Nasionalisme pada dasarnya adalah paham untuk mencintai bangsa dan negara sendiri. Jadi, orang yang memiliki jiwa nasionalisme yang tinggi akan berusaha berbuat kebaikan untuk negaranya tercinta.
Nah, para suporter yang datang berbondong-bondong ke Gelora Bung Karno untuk mendukung timnas memang menunjukkan bahwa mereka nasionalis. Namun, ketika terjadi pembakaran loket penjualan tiket pertandingan, jelas itu bukan nasionalisme, melainkan euforia.
Euforia para prinsipnya adalah perasaan gembira yang berlebihan. Perasaan seperti itu sangat mudah rusak oleh kekecewaan. Bila sudah kecewa, perasaan gembira itu berbalik menjadi kemarahan yang berlebihan, menutup rasa syukur, dan kemudian mendorong kita untuk melakukan aksi kekerasan.

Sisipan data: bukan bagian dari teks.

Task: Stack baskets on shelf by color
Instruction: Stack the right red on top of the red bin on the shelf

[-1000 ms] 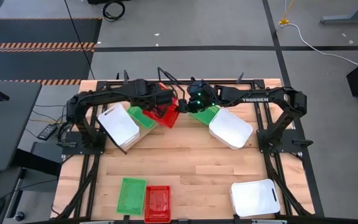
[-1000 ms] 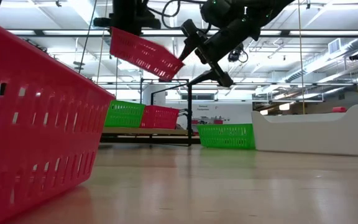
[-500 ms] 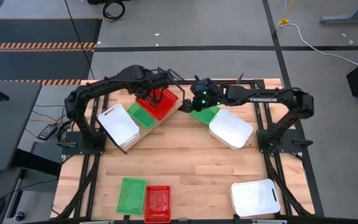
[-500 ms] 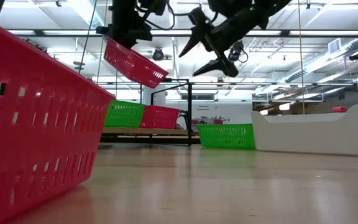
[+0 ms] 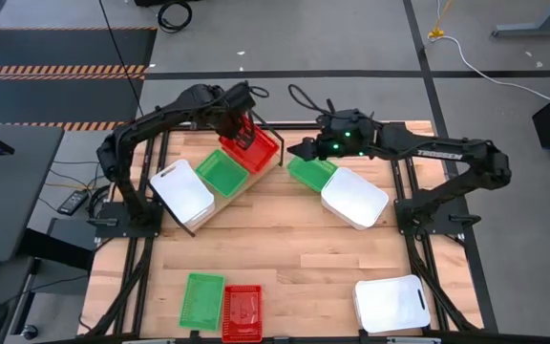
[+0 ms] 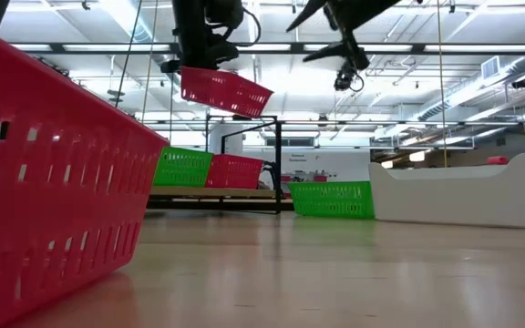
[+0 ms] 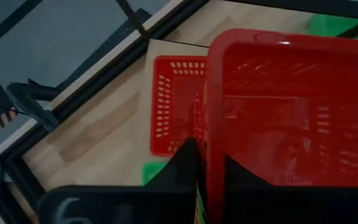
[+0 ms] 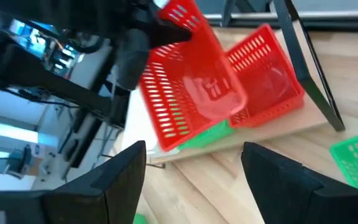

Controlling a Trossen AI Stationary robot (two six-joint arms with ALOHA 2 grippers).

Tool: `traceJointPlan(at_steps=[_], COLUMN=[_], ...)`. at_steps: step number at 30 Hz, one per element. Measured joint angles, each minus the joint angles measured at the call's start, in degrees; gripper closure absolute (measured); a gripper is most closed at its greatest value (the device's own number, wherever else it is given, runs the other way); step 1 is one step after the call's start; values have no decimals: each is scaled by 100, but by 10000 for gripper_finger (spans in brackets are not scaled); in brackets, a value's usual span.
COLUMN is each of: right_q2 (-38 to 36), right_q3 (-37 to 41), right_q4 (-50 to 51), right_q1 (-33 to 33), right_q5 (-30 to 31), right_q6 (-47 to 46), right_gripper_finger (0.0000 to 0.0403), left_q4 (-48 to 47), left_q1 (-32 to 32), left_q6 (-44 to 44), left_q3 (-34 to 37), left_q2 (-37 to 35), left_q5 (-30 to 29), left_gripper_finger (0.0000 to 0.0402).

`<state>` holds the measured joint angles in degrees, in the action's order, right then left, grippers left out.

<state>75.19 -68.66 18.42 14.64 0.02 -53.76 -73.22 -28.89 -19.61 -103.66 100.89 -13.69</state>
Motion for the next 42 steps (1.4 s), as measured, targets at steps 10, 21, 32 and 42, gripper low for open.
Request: traceJointPlan(at_steps=[10, 21, 32, 42], right_q2=[-351, -662, -694, -694], right_q3=[0, 0, -2, -2], right_q4=[205, 196, 222, 224], right_q1=[-254, -768, -946, -963], right_q5=[-4, 355, 362, 364], right_q6=[689, 896, 896, 874], right_gripper_finger=[135, 135, 135, 135], left_q4=[356, 481, 420, 601], left_q1=[-133, -189, -597, -777], left_q6=[559, 530, 995, 988], left_q3=[4, 4, 4, 255], left_q2=[355, 754, 760, 764], left_q5=[472, 603, 437, 641], left_gripper_finger=[398, 397, 397, 397])
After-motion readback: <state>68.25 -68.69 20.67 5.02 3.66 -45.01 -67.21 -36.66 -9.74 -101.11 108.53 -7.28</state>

Selain itu, euforia dalam hal ini bisa membuat kita menjadi sauvinis, yakni orang yang mencintai tanah air dan bangsa sendiri secara berlebihan. Para sauvinis hobi menghina bangsa lain yang menjadi pihak lawan. Hal ini terjadi misalnya pada saat pertandingan grup antara Indonesia dan Malaysia, di mana lagu kebangsaan Malaysia saat itu tidak mendapat penghormatan yang layak.
Menurut saya, nasionalisme tidak seperti itu. Memang, pada kasus pembakaran loket, wajar bila suporter marah, karena tampaknya panitia sangat tidak profesional. Panitia seperti itu benar-benar brengsek. Namun, bila benar kita mencintai negara ini, pembakaran seperti itu tidak perlu terjadi, karena justru merugikan negara serta mencoreng nama bangsa. Pasti ada langkah lain yang lebih kalem namun positif dan efektif, misalnya mengajukan protes keras kepada panitia melalui lembaga yang berwenang.

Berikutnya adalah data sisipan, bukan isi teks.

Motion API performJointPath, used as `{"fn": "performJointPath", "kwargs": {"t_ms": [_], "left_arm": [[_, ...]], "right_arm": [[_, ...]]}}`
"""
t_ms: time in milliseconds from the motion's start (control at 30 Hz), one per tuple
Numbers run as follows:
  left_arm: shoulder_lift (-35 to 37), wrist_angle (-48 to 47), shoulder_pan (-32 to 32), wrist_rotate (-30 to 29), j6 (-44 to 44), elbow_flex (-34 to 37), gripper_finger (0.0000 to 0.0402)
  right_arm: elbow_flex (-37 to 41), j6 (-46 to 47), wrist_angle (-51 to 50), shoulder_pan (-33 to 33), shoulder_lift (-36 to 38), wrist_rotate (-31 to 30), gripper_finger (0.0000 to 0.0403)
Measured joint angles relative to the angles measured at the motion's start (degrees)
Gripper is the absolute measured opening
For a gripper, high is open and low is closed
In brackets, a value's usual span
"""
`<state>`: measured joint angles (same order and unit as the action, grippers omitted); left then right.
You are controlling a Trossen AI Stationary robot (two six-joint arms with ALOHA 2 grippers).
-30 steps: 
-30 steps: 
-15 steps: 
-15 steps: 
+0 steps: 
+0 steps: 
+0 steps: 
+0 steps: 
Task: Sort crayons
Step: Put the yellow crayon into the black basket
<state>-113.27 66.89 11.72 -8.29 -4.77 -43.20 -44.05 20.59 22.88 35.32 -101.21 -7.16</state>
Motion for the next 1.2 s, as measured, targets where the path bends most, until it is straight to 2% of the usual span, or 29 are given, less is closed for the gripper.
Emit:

Bila memang memiliki jiwa nasionalisme yang tinggi, maka kita akan selalu mendukung timnas, baik ketika timnas sedang terpuruk maupun sedang berjaya. Tidak kemudian memuja-muja timnas ketika menang, namun berbalik mencela ketika kalah. Menurut saya, hal seperti itu bukanlah nasionalisme sejati.

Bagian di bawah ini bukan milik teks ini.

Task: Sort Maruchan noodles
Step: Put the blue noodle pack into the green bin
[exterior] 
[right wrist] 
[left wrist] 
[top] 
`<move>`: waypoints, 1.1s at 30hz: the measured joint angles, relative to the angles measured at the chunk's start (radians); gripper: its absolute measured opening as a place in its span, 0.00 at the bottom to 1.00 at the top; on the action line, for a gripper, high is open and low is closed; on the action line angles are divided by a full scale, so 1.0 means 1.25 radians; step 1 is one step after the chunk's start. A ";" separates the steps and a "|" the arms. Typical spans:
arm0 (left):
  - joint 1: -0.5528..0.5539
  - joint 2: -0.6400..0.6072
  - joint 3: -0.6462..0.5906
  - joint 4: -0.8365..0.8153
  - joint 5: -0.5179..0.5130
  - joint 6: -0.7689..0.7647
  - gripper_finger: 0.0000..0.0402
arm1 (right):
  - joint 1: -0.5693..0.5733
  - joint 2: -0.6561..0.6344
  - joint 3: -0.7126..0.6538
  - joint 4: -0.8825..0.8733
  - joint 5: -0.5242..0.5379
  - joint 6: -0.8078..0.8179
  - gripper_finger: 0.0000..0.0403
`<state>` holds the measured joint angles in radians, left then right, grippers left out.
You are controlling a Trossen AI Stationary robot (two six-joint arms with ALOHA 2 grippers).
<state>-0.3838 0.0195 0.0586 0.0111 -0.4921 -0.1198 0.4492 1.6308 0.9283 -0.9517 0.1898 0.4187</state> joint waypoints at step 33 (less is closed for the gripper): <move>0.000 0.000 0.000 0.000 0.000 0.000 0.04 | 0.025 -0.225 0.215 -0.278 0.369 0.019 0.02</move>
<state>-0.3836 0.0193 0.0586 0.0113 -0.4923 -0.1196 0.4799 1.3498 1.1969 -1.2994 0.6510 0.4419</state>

Satu lagi, bila ribuan warga Jakarta yang mendukung timnas di GBK itu benar-benar nasionalis, saya rasa keadaan Jakarta akan lebih baik dari sekarang. Tidak ada itu tawuran, demonstrasi dengan aksi kekerasan, serta pengrusakan atau pencurian fasilitas umum, sebab semua itu jelas cuma merugikan negara. Di samping itu, bila para pejabat yang mendukung timnas benar-benar nasionalis, mereka akan lebih mengutamakan kepentingan masyarakat daripada kepentingan pribadi, fokus memajukan bangsa dan negara, tidak hanya fokus bergaya hidup mewah….
Gambar diambil dari sini.
Bila memang memiliki jiwa nasionalisme yang tinggi, maka kita akan selalu mendukung timnas, baik ketika timnas sedang terpuruk maupun sedang berjaya. Tidak kemudian memuja-muja timnas ketika menang, namun berbalik mencela ketika kalah. Menurut saya, hal seperti itu bukanlah nasionalisme sejati.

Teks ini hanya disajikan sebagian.